Here's a simple example of transforming CSV files of two types, people and department into a graph:

import pathlib
from suthing import FileHandle
from graflo import Bindings, Caster, GraphManifest
from graflo.architecture.contract.bindings import FileConnector
from graflo.db.connection.onto import ArangoConfig

manifest = GraphManifest.from_config(FileHandle.load("manifest.yaml"))
manifest.finish_init()
schema = manifest.require_schema()
ingestion_model = manifest.require_ingestion_model()

caster = Caster(schema=schema, ingestion_model=ingestion_model)

# Option 1: Load config from docker/arango/.env (recommended)
conn_conf = ArangoConfig.from_docker_env()

# Option 2: Load from environment variables
# Set environment variables:
#   export ARANGO_URI=http://localhost:8529
#   export ARANGO_USERNAME=root
#   export ARANGO_PASSWORD=123
#   export ARANGO_DATABASE=mygraph
conn_conf = ArangoConfig.from_env()

# Option 3: Load with custom prefix (for multiple configs)
# Set environment variables:
#   export USER_ARANGO_URI=http://user-db:8529
#   export USER_ARANGO_USERNAME=user
#   export USER_ARANGO_PASSWORD=pass
#   export USER_ARANGO_DATABASE=usergraph
user_conn_conf = ArangoConfig.from_env(prefix="USER")

# Option 4: Create config directly
# conn_conf = ArangoConfig(
#     uri="http://localhost:8535",
#     username="root",
#     password="123",
#     database="mygraph",  # For ArangoDB, 'database' maps to schema/graph
# )

# Create bindings with file connectors
# FileConnector includes the path (sub_path) where files are located
bindings = Bindings()
people_connector = FileConnector(regex="^people.*\.csv$", sub_path=pathlib.Path("."))
bindings.add_connector(
    people_connector,
)
bindings.bind_resource("people", people_connector)
departments_connector = FileConnector(
    regex="^dep.*\.csv$", sub_path=pathlib.Path(".")
)
bindings.add_connector(
    departments_connector,
)
bindings.bind_resource("departments", departments_connector)

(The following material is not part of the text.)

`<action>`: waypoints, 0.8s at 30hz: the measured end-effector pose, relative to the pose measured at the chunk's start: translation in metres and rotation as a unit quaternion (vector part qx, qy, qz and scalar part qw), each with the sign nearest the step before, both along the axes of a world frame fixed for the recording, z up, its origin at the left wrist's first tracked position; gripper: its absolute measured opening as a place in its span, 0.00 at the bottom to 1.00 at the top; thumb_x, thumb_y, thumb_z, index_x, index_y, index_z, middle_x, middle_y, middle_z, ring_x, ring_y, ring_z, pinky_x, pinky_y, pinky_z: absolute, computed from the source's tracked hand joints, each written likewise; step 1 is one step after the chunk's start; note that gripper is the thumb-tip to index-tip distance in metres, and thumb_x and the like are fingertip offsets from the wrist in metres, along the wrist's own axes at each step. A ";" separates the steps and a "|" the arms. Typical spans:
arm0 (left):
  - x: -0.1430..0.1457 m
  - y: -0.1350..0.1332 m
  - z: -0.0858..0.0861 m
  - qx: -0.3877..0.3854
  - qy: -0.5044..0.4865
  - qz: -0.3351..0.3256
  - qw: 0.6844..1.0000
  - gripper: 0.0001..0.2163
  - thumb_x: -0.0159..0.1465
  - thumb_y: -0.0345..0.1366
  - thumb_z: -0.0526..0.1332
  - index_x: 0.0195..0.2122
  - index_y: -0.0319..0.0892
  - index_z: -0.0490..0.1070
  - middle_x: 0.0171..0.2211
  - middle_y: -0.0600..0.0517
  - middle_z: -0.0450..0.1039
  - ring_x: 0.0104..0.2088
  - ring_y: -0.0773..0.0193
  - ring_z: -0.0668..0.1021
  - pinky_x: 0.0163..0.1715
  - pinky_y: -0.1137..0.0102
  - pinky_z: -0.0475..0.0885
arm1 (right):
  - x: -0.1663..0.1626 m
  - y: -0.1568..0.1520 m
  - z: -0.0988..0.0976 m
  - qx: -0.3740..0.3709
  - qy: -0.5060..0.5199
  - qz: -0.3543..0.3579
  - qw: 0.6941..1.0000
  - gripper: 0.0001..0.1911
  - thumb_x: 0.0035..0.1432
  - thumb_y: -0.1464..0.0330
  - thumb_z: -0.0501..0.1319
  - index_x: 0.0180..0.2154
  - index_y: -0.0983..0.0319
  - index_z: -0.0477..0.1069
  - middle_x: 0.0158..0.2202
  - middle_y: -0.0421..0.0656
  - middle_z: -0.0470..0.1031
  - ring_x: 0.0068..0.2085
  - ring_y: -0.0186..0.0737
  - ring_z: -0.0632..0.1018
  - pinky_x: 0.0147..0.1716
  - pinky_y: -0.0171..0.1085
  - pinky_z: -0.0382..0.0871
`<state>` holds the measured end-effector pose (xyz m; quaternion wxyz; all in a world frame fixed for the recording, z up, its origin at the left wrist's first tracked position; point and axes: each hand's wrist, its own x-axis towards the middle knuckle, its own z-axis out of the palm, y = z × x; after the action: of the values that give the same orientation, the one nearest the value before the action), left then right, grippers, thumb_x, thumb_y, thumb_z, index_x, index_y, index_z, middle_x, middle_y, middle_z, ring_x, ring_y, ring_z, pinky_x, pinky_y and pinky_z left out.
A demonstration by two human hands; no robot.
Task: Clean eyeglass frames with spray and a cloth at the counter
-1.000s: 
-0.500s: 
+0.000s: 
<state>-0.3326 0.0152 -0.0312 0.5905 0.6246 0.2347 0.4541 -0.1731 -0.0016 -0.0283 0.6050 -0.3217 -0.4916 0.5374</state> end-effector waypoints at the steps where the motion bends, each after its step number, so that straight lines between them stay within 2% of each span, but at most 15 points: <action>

# Or initialize from explicit connector bindings
bindings = Bindings(
    connectors=[
        FileConnector(
            name="people_files",
            regex="^people.*\\.csv$",
            sub_path=pathlib.Path("."),
        ),
        FileConnector(
            name="departments_files",
            regex="^dep.*\\.csv$",
            sub_path=pathlib.Path("."),
        ),
    ],
    resource_connector=[
        {"resource": "people", "connector": "people_files"},
        {"resource": "departments", "connector": "departments_files"},
    ],
)

from graflo.hq.caster import IngestionParams
from graflo.hq import GraphEngine

# Option 1: Use GraphEngine for schema definition and ingestion (recommended)
engine = GraphEngine()
ingestion_params = IngestionParams(
    clear_data=False,
)

# Attach bindings to the manifest before orchestration.
ingest_manifest = manifest.model_copy(update={"bindings": bindings})
ingest_manifest.finish_init()

engine.define_and_ingest(
    manifest=ingest_manifest,
    target_db_config=conn_conf,  # Target database config
    ingestion_params=ingestion_params,
    recreate_schema=False,  # Set to True to drop and redefine schema (script halts if schema exists)
)

# Option 2: Use Caster directly (schema must be defined separately)
# engine = GraphEngine()
# engine.define_schema(manifest=manifest, target_db_config=conn_conf, recreate_schema=False)
# 
# caster = Caster(schema=schema, ingestion_model=ingestion_model)
# caster.ingest(
#     target_db_config=conn_conf,
#     bindings=bindings,
#     ingestion_params=ingestion_params,
# )

Here schema defines the logical graph, while ingestion_model defines resources/transforms and bindings maps resources to physical data sources. See Creating a Manifest and Concepts — Schema for details.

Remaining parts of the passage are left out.